ESMA has released its framework for stress tests for central counterparties (CCPs), as required under the European Markets Infrastructure Regulation (EMIR).
The European securities markets watchdog is responsible under this regulation for co-ordinating risk assessment to evaluate the safety and resilience of EU CCPs, along with third-country CCPs (known by the EU as Tier 2 CCPs) providing services in the European Economic Area.
The 2021 Stress Test, which is the fourth iteration of its evaluation framework, draws on experience gained from previous evaluation exercises, for example by including an intraday exercise for credit assessment and by evaluating a combination of credit losses and concentration costs when liquidating a defaulting portfolio.
For the first time, this framework also evaluates operational risk.
Commenting on the framework, ESMA chair of the CCP supervisory committee Klaus Löber says, “We have developed the credit and concentration components from the last exercise to provide a more aggregated view of both these risks and introduced a new operational risk analysis with the objective of assessing risks from shared service providers.”

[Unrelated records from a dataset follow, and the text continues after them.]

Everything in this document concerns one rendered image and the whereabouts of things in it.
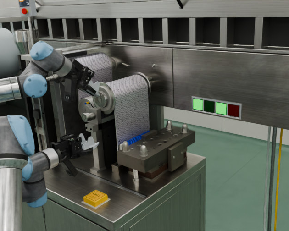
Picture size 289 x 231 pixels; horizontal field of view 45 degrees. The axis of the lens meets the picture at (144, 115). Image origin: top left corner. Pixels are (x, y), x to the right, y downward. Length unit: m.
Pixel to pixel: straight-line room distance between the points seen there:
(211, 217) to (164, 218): 1.34
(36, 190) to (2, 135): 0.41
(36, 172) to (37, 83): 0.33
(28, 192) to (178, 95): 0.82
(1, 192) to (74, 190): 0.63
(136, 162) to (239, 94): 0.53
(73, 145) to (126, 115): 0.34
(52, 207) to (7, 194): 0.74
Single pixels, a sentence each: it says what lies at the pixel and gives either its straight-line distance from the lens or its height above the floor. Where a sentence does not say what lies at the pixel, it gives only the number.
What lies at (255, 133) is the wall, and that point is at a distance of 4.25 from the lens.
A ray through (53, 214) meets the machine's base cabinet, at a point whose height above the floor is 0.74.
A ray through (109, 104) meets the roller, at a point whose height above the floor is 1.23.
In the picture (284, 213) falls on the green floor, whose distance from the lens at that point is 3.07.
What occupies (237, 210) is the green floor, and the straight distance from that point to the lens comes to 3.02.
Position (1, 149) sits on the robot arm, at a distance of 0.97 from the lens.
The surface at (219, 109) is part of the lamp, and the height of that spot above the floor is 1.18.
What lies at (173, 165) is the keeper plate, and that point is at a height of 0.94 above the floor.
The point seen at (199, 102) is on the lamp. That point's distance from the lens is 1.63.
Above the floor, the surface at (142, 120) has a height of 1.10.
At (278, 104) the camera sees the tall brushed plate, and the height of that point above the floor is 1.24.
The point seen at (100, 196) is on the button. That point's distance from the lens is 1.43.
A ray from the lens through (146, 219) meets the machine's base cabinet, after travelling 1.49.
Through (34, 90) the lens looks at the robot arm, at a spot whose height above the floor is 1.40.
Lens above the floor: 1.66
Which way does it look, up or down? 19 degrees down
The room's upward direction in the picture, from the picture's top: 3 degrees counter-clockwise

“Last year demonstrated that financial systems are constantly evolving and subject to disruptions such as Covid-19 or Brexit. In that context, it is important to assess that EU CCPs, but also Third Country CCPs of systematic relevance to the EU, are resilient as key infrastructures for EU financial stability.”
The 2021 exercise will be applied to the 13 CCPs authorised to operate in the EU, along with two UK CCPs classified as Tier 2, notably LCH Ltd and Ice Clear Europe Ltd.

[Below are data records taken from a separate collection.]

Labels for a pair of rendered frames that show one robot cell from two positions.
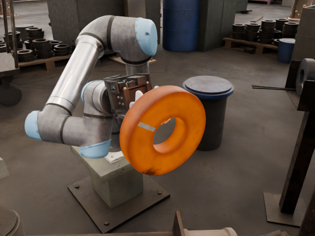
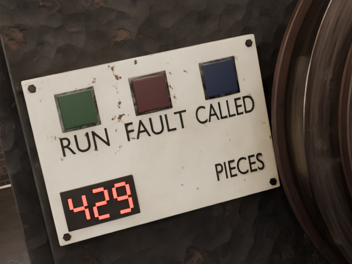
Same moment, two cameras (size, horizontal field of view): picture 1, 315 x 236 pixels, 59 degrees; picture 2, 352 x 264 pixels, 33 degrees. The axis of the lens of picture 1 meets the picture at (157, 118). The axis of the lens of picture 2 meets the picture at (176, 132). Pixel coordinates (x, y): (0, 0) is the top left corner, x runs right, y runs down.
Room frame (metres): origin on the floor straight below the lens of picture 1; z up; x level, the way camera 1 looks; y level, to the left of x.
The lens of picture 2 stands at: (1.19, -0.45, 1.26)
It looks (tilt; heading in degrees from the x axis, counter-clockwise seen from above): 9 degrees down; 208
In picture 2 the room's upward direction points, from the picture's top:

With the addition of operational risk, the stress test will now focus on four elements. Credit stress is a measure of a CCP’s ability to absorb losses through a combination of market price shocks and member default. Concentration risk considers the effect of liquidation costs emanating from concentrated positions.
ESMA’s reverse credit stress methodology progressively increases the number of defaulting entities, and the degree of shock or liquidation costs, to identify when CCPs resources are exhausted.
Finally, its operational risk criteria evaluate risks deriving from shared service provision in the clearing segment and interconnectivity between CCPs.